With the help of another company, Guardian, who specialized in insect repellants, they would be able to create such a line of products. The reason that they chose Guardian was due to their flagship repellant, have established them as one of the top producers in insect repellant. The products would consist of a short and long sleeve T-shirt, a Men’s polo, and a Men’s fleece. Along with the production of these chemical infused clothing, Classic was targeting males 18-35, seeing as these individuals would most likely be outside during times when insects are active. The initial investment of such a line could cost about $10 million, which would help to generate 50% unaided awareness across the United States.

In order to get the needed awareness of their product out to the public to ensure increased gross margins, Classic relied heavily on marketing. They had studied how other brands that were selling similar brands of insect repellant clothing and how they were successful, establishing themselves into small niche markets. Based on those already established companies, Classic decided to sell their product lines to retail stores with cardboard displays housing the different styles of shirts. On the outside of each of the boxes would display pictures of outdoor related activities that would promote the proper use of each shirt. Some of these retail stores would be outdoor related stores such as Bass Pro Shops and L.L. Bean. Classic wanted to have 10,000 displays in stores over the next 2 years after the product line was to begin production. To help get these displays in stores, they offered discounts on the sale of T-shirts if the store agreed to have a display in their store.

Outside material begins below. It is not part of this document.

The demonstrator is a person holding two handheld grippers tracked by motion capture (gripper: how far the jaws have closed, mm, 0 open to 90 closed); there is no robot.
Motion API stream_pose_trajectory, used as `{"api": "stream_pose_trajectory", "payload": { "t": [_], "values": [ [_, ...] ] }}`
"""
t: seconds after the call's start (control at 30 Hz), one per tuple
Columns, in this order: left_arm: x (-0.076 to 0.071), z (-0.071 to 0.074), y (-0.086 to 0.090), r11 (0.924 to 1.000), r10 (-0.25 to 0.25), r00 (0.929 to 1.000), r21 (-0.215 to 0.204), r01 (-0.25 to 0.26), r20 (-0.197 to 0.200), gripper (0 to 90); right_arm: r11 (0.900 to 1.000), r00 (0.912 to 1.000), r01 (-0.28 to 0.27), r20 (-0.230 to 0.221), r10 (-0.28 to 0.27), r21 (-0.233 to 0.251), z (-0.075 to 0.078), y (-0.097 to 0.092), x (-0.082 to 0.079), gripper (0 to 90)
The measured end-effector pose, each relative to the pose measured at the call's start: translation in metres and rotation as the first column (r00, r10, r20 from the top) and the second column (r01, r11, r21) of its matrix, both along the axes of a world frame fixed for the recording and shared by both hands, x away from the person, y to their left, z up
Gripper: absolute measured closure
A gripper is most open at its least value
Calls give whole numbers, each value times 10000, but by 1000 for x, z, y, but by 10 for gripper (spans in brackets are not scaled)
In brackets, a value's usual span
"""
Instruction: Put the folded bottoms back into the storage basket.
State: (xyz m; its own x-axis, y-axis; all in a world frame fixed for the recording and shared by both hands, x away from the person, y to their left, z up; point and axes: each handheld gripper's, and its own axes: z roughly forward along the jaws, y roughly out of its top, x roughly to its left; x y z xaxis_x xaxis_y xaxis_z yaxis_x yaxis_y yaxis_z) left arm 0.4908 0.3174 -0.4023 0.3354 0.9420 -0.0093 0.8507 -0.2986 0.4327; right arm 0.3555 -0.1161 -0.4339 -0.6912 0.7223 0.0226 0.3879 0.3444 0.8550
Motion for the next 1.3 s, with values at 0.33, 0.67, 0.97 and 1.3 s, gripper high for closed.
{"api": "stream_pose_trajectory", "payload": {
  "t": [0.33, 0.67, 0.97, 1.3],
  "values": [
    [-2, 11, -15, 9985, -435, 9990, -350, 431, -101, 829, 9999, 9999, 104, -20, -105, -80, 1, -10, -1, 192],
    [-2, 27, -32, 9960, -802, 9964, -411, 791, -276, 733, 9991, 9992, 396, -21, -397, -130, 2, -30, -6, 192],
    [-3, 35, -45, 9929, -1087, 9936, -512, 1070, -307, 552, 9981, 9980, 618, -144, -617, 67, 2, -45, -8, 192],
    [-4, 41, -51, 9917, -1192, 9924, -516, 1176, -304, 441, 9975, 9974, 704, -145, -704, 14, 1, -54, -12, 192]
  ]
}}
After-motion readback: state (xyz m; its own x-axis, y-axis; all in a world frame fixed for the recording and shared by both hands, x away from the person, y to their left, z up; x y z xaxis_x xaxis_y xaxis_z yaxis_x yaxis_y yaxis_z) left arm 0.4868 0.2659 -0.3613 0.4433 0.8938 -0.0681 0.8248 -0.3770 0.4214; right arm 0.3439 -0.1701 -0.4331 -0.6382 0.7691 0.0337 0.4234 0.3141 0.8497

Classic, with the production of these chemical infused shirts, could have a possible juggernaut to help generate sales, but there could be other possibilities that could help them reach their target gross margin of 20%. One alternative would be to not produce the new line of shirts, relying on frequent customers to help generate the extra sales to gain the extra gross margin. Another possibility would be to vertical integrate with one of the screen-pressing companies that create the logos which are later screened onto the sold shirts. By integrating, they could possibly cut unnecessary costs that would also help create higher gross margins. Lastly, another possible alternative to this problem would be to establish a brand of clothing that is positioned near the high labeled brands. They would have to compete with the big three companies with sales, but could possibly steal sales away from them to help establish themselves.

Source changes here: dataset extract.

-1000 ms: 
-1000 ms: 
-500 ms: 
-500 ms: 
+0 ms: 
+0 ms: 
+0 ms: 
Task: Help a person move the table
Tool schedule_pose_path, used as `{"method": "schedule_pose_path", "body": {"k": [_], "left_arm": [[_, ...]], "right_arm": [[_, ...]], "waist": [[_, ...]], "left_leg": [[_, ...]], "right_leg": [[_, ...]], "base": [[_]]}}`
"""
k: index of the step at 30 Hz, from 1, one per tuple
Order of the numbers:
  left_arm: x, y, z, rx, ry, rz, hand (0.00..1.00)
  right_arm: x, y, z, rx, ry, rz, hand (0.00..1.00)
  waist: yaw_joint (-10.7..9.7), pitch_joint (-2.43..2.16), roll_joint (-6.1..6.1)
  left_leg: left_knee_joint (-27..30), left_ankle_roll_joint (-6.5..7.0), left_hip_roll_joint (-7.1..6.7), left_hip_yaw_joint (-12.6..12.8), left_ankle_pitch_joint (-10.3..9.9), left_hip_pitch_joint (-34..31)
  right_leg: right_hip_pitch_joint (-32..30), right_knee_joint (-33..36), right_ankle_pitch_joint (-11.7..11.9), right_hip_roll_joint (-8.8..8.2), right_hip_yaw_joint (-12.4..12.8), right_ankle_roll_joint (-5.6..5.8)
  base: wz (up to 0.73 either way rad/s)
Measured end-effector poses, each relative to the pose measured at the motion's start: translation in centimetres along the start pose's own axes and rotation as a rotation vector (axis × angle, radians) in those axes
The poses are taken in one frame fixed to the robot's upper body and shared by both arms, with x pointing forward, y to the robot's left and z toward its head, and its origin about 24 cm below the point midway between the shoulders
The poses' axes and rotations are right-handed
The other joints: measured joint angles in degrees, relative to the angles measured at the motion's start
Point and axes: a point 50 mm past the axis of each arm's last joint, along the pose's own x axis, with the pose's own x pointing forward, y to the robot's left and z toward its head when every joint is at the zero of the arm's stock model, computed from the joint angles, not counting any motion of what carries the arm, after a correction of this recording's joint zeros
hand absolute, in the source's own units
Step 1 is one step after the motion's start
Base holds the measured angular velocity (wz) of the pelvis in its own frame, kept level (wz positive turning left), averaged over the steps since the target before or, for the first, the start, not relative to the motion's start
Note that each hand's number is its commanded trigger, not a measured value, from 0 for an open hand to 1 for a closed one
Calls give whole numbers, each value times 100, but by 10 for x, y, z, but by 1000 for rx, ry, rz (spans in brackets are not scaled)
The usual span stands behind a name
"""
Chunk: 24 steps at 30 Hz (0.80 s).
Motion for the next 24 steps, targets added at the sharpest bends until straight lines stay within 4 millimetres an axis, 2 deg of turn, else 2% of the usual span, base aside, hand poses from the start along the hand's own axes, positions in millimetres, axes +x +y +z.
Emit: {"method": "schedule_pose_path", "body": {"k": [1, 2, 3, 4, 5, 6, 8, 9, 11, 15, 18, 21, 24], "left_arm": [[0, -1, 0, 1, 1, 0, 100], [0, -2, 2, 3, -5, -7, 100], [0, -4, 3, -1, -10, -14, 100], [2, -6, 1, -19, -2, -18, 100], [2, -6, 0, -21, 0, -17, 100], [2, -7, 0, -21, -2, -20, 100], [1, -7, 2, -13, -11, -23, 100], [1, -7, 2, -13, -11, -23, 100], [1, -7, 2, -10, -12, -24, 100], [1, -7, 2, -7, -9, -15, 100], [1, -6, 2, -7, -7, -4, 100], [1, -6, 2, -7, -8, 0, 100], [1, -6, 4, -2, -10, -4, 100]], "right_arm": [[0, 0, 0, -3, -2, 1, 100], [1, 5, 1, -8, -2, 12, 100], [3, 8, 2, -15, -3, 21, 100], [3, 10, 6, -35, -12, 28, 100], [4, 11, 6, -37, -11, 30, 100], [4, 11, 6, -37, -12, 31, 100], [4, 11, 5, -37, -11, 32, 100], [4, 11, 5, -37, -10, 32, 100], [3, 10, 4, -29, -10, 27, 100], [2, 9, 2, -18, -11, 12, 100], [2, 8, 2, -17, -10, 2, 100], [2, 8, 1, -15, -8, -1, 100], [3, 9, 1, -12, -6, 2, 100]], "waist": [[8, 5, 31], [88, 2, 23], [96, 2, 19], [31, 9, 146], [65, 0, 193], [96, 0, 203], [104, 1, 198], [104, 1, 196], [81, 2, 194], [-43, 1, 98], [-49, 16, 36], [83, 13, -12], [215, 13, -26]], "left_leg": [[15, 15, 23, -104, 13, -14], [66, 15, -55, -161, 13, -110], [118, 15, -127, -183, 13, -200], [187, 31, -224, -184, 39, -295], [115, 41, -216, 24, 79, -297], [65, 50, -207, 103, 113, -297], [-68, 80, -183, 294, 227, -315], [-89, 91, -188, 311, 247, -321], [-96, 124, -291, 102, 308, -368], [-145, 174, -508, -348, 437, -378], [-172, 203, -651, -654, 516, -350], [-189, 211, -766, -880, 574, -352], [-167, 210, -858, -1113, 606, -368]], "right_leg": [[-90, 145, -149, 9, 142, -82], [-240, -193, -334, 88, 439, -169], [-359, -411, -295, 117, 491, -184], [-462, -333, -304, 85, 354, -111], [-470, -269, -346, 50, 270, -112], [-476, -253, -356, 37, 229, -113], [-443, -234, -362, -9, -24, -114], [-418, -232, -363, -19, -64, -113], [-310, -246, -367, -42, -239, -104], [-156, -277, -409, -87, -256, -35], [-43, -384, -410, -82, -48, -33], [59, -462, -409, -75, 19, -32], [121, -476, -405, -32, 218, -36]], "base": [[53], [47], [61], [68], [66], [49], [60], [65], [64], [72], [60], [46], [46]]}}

Classic Knitwear was set with a problem of what to do to try and earn more in their gross profits. To solve such case, it would be recommended that they continue with the production of these insect repellant shirts. With the outbreak of the West Nile virus and outdoorsmen wanting styled brands to wear, this idea would help to generate the sales need to raise the gross profits. Based on surveys, it was concluded that there was a strong desire for such a product, especially one whose clothing was made out Classic’s materials. In the end, the continuation of this line would help generate the extra gross margin they had hope to gain.